Be prepared for what may seem a cynical view of human behavior, i.e., the primary objective of political leaders is to gain and retain power, senior corporate leaders may not be worried about the long-term interests of the shareholders, etc. Also, the belief that some people just cannot be understood, e.g., the North Koreans or suicide bombers, is wrong. You simply need to consult the right experts or sources to come up with the assessments that are needed.
The details of Mesquita's model are not provided (most readers would not be interested anyway), but many applications are described: (a) historical events that could have been predicted and perhaps changed (decline of Sparta after winning the Peloponnesian War, deal struck between Columbus and Ferdinand & Isabella, how the British could have averted World War I); (b) client engagements for the US government (strategic assessments) and private firms (litigation, acquisitions); and (c) academic analyses of several issues that are still pending (e.g., will Iraq and Iran make a deal, will efforts to reduce greenhouse gas emissions be successful?).
Example: a large company was embroiled in criminal litigation with the US Department of Justice. Mesquita was supposedly able to "engineer" a better settlement for the client than would have been achieved if pre-trial discussions had proceeded along the contemplated lines (with hardliners within the Department of Justice eventually maneuvering their boss into a hardball stance). He did this using the client's data and the logic of his computer model, never mind the merits of the legal issues. Pages 89-101.
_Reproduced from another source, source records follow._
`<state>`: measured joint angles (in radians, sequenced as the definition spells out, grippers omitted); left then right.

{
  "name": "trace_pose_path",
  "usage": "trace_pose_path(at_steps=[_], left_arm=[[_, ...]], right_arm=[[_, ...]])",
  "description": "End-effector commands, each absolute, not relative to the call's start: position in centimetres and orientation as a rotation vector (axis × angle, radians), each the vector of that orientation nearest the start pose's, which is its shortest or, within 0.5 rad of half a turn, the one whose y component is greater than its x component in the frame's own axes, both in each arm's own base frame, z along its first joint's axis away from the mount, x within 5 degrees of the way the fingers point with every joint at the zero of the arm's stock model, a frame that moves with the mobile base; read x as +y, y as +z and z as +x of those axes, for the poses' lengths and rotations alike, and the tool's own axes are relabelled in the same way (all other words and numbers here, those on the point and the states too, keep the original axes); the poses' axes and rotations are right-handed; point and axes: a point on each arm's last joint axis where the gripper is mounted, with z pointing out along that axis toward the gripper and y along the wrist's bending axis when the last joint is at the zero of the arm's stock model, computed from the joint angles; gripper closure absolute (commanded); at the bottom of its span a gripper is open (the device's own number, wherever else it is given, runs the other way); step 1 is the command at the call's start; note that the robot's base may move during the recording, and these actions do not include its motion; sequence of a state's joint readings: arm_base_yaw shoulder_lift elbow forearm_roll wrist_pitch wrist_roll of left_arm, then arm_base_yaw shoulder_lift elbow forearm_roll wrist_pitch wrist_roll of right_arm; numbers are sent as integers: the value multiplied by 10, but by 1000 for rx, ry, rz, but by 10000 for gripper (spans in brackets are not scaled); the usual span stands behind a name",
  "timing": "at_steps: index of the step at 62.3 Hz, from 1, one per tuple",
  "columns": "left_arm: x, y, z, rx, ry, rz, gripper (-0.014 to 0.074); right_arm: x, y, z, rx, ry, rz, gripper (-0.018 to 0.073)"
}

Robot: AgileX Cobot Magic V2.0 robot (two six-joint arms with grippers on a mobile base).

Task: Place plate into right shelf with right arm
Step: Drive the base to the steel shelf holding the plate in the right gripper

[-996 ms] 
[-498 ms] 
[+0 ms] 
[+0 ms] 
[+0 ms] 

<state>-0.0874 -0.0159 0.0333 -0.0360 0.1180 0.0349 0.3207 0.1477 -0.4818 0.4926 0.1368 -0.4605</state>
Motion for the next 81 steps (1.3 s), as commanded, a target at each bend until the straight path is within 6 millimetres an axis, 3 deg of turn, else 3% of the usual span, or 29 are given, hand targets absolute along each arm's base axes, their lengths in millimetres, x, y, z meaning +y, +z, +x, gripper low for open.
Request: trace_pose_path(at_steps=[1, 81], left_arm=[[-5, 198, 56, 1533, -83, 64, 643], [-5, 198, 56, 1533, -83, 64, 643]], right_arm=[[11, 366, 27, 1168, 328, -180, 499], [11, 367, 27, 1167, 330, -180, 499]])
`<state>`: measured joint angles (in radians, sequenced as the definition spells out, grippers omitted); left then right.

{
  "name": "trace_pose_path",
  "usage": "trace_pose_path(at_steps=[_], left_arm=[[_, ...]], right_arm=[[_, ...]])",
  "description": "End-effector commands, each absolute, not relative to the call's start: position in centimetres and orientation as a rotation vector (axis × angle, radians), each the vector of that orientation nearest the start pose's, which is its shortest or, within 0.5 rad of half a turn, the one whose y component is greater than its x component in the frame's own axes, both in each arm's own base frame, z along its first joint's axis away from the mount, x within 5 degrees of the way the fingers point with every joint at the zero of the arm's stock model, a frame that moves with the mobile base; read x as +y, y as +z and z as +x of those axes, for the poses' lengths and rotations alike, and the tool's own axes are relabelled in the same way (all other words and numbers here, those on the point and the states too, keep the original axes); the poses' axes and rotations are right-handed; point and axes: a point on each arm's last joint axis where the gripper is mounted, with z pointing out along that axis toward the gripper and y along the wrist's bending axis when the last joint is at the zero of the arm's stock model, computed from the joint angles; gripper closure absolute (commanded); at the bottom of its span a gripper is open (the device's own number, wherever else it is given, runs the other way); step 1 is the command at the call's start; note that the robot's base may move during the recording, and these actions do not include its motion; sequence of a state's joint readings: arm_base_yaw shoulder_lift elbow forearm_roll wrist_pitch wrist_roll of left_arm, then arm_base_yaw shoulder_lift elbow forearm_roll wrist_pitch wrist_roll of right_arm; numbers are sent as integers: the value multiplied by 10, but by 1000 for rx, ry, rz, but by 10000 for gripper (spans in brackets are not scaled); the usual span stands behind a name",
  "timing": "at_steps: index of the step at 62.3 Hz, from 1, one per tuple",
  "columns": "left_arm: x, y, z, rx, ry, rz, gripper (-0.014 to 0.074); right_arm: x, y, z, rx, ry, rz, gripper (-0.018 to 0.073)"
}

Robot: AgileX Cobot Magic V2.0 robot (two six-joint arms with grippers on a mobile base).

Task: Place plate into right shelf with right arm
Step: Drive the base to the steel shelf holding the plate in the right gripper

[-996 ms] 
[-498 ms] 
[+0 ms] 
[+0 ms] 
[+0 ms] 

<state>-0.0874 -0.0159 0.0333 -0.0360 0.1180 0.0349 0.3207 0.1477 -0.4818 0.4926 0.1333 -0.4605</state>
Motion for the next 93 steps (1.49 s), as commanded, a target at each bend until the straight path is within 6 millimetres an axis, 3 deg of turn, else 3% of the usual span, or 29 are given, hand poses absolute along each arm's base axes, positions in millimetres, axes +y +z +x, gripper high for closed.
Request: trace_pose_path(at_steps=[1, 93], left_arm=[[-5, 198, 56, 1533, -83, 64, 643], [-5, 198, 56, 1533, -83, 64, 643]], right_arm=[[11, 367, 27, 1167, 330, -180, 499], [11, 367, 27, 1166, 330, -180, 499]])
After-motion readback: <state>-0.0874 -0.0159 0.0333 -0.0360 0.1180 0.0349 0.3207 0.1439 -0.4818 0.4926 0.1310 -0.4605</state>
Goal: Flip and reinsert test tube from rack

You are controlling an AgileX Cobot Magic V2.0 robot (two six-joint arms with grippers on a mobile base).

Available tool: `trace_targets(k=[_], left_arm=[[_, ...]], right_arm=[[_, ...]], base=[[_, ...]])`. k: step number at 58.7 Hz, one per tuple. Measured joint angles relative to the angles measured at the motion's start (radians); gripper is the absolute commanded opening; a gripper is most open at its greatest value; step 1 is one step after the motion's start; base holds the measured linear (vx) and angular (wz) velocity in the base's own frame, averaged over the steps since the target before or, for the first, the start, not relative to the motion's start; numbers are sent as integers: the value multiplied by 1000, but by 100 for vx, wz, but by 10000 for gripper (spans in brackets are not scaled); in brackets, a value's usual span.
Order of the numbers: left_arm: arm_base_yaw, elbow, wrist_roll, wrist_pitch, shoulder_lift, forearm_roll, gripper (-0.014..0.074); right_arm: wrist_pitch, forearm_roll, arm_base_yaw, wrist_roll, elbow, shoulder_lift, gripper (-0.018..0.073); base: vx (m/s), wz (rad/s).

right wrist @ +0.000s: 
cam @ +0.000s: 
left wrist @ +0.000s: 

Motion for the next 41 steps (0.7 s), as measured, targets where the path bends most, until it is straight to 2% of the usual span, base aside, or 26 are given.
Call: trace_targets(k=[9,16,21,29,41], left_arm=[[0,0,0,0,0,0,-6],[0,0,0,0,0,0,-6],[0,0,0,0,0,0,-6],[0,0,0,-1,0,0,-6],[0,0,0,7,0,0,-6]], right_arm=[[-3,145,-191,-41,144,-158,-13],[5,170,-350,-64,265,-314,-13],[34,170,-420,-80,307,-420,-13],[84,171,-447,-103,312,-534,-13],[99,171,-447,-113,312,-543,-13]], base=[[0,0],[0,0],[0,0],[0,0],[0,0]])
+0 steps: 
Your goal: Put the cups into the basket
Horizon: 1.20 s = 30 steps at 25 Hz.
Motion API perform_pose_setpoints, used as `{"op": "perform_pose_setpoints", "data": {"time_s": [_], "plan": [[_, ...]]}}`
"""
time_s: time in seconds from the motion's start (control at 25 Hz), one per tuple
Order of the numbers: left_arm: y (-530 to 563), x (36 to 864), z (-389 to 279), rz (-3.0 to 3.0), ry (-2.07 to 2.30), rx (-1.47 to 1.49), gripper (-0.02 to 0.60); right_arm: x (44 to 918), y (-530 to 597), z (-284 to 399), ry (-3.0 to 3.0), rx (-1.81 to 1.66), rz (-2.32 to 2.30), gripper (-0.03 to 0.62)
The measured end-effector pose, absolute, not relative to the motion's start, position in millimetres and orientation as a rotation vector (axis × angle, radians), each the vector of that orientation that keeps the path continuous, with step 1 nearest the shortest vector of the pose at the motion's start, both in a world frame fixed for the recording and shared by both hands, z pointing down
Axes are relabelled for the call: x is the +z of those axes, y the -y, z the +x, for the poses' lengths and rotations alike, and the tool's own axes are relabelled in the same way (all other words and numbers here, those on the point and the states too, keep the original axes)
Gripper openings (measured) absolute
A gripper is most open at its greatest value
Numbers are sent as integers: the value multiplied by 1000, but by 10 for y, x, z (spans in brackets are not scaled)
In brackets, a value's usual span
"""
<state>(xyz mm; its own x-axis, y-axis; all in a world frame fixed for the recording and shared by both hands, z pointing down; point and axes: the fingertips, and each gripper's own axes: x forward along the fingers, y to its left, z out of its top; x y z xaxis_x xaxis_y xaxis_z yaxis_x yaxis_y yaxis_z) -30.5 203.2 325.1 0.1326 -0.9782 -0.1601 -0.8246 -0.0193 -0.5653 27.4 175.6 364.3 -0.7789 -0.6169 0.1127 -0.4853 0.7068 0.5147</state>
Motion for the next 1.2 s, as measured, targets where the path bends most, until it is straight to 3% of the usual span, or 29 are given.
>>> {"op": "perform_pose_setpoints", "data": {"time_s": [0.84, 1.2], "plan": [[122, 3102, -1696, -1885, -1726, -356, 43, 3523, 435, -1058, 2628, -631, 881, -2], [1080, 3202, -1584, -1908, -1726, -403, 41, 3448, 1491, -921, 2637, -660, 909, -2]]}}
Mesquita's claims for his model are suspiciously one-sided. Thus, he mentions only one significant forecasting error: a 1990s prediction that HillaryCare would be enacted did not prove out, supposedly due to a fluke event (the fall from grace of the Chairman of the House Ways and Means Committee, Representative Dan Rostenkowski, D-IL)
Some of the cases sound overly simplistic. For example, does one really need a sophisticated computer model to conclude that leaving 50,000 US troops in Iraq for an indefinite period might have a big effect on the future behavior of key Iraqi leaders? And can it really be that the US could persuade Pakistan to pursue internal militant groups more aggressively simply by doubling the foreign aid they are receiving?
The final chapter accepts the manmade global warming theory at face value, but concludes that the nations of the world will not enforce the commitments to curb greenhouse gas emissions that they make. Happily, however, research will establish ways to produce dirt-cheap energy from the wind, sun, etc. Really? Most scientific experts doubt that renewable energy will become genuinely cost competitive any time soon, and this prediction surely did not come out of the author's rigorous computer model.
Conclusion: "The Predictioneer's Game" is very interesting, but read it with a proverbial "grain of salt."